IBM T. J. Watson Research Center, Yorktown Heights, NY, 10598, USA.
Microbiome. 2021 Jan 9;9(1):4. doi: 10.1186/s40168-020-00971-1.
Widespread bioinformatic resource development generates a constantly evolving and abundant landscape of workflows and software. For analysis of the microbiome, workflows typically begin with taxonomic classification of the microorganisms that are present in a given environment. Additional investigation is then required to uncover the functionality of the microbial community, in order to characterize its currently or potentially active biological processes. Such functional analysis of metagenomic data can be computationally demanding for high-throughput sequencing experiments. Instead, we can directly compare sequencing reads to a functionally annotated database. However, since reads frequently match multiple sequences equally well, analyses benefit from a hierarchical annotation tree, e.g. for taxonomic classification where reads are assigned to the lowest taxonomic unit.
To facilitate functional microbiome analysis, we re-purpose well-known taxonomic classification tools to allow us to perform direct functional sequencing read classification with the added benefit of a functional hierarchy. To enable this, we develop and present a tree-shaped functional hierarchy representing the molecular function subset of the Gene Ontology annotation structure. We use this functional hierarchy to replace the standard phylogenetic taxonomy used by the classification tools and assign query sequences accurately to the lowest possible molecular function in the tree. We demonstrate this with simulated and experimental datasets, where we reveal new biological insights.
We demonstrate that improved functional classification of metagenomic sequencing reads is possible by re-purposing a range of taxonomic classification tools that are already well-established, in conjunction with either protein or nucleotide reference databases.

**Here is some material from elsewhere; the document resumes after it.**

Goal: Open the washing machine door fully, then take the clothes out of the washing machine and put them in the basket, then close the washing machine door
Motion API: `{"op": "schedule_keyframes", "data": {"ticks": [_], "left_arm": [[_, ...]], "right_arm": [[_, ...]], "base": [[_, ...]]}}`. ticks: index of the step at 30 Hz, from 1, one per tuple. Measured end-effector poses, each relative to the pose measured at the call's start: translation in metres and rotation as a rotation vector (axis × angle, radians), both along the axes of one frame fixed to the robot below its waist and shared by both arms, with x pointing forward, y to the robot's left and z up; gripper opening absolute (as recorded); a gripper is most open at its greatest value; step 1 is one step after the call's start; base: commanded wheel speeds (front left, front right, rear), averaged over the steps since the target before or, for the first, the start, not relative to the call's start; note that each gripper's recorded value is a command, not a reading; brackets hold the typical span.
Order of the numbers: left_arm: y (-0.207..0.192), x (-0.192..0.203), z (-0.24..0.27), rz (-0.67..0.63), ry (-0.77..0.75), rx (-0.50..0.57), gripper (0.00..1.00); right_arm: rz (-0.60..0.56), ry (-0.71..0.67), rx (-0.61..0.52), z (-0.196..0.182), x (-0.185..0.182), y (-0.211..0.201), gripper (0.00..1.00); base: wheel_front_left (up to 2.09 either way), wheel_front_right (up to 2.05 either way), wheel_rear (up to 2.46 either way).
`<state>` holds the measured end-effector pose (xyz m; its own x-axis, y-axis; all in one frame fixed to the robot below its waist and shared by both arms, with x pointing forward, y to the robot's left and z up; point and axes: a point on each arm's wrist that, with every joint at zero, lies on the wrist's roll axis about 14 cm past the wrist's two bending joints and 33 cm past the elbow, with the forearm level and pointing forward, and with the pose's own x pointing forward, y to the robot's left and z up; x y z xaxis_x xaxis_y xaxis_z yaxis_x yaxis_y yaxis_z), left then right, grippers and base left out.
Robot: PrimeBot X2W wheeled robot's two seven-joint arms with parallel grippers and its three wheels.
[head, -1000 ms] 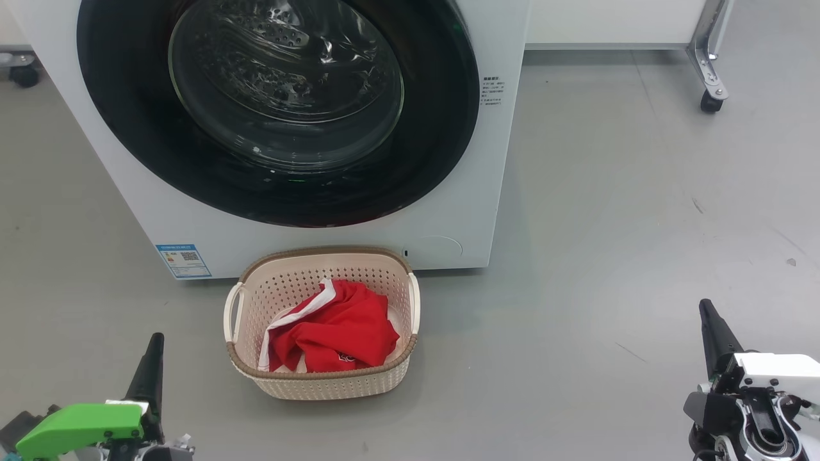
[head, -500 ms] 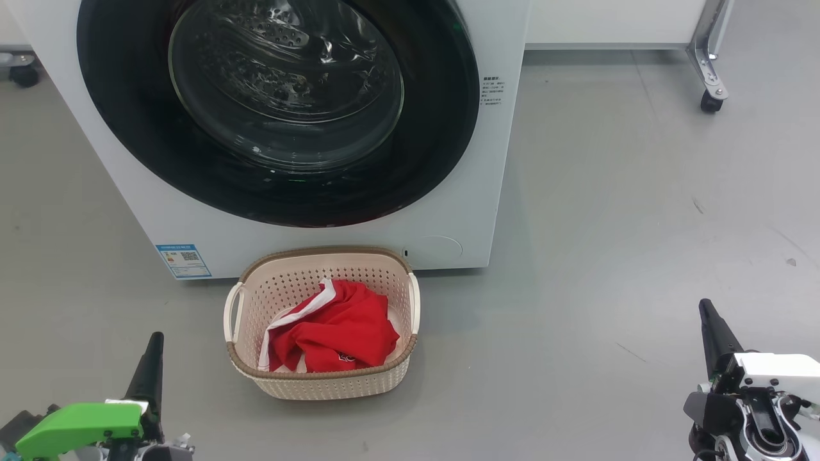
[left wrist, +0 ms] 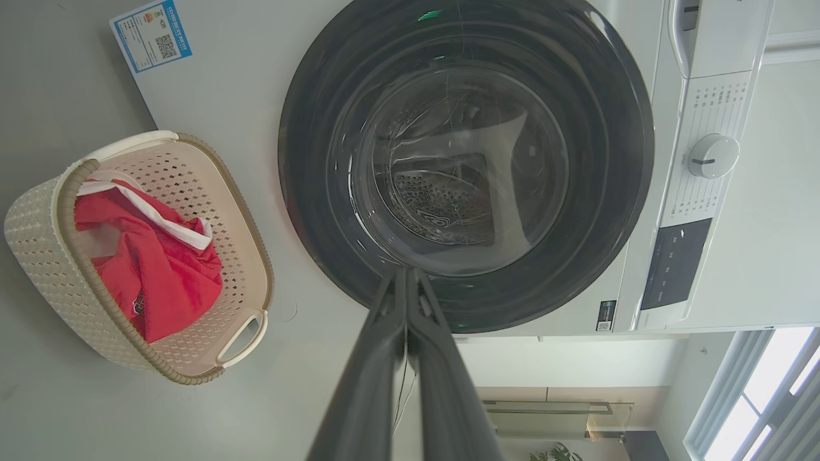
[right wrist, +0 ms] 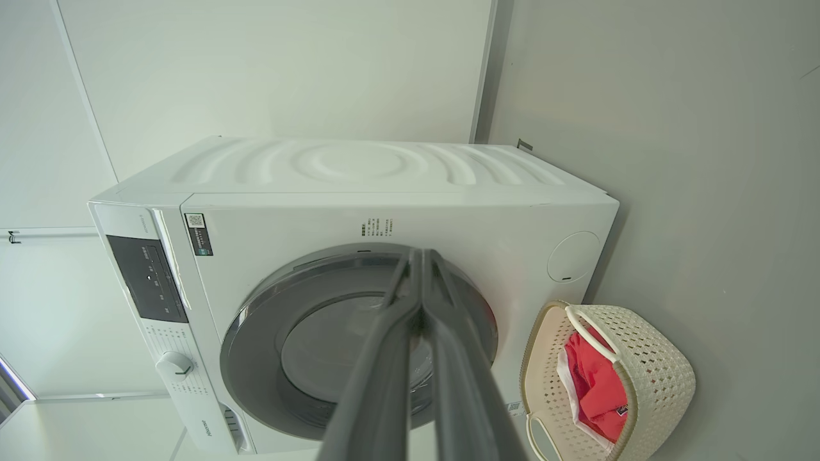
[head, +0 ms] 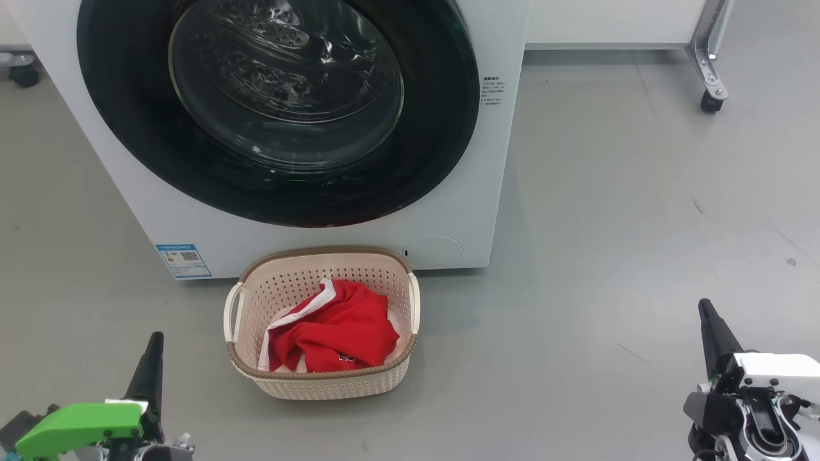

We leverage the advances in speed, accuracy and efficiency that have been made for taxonomic classification and translate these benefits for the rapid functional classification of microbiomes. While we focus on a specific set of commonly used methods, the functional annotation approach has broad applicability across other sequence classification tools. We hope that re-purposing becomes a routine consideration during bioinformatic resource development. Video abstract.
广泛的生物信息资源开发产生了不断发展和丰富的工作流程和软件景观。对于微生物组的分析,工作流程通常从对特定环境中存在的微生物进行分类学分类开始。然后需要进行进一步的调查,以揭示微生物群落的功能,从而描述其当前或潜在的活跃生物过程。高通量测序实验中,这种元基因组数据的功能分析可能需要大量的计算资源。相反,我们可以直接将测序reads 与功能注释数据库进行比较。然而,由于reads 经常与多个序列同样匹配良好,因此分析受益于分层注释树,例如在分类学分类中,将 reads 分配给最低的分类单元。
为了方便功能微生物组分析,我们重新利用了著名的分类学分类工具,使我们能够直接进行功能测序 read 分类,并具有功能层次结构的额外好处。为了实现这一点,我们开发并提出了一个树状功能层次结构,代表基因本体论注释结构的分子功能子集。我们使用这个功能层次结构来替换分类工具使用的标准系统发育分类,并将查询序列准确地分配到树中最低可能的分子功能。我们使用模拟和实验数据集证明了这一点,从中我们揭示了新的生物学见解。
我们通过重新利用一系列已经成熟的分类学分类工具,并结合蛋白质或核苷酸参考数据库,证明了对宏基因组测序 reads 进行改进的功能分类是可能的。我们利用在分类学分类方面取得的速度、准确性和效率方面的进步,并将这些优势转化为微生物组快速功能分类。虽然我们专注于一组特定的常用方法,但功能注释方法在其他序列分类工具中具有广泛的适用性。我们希望重新利用在生物信息资源开发过程中成为常规考虑因素。视频摘要。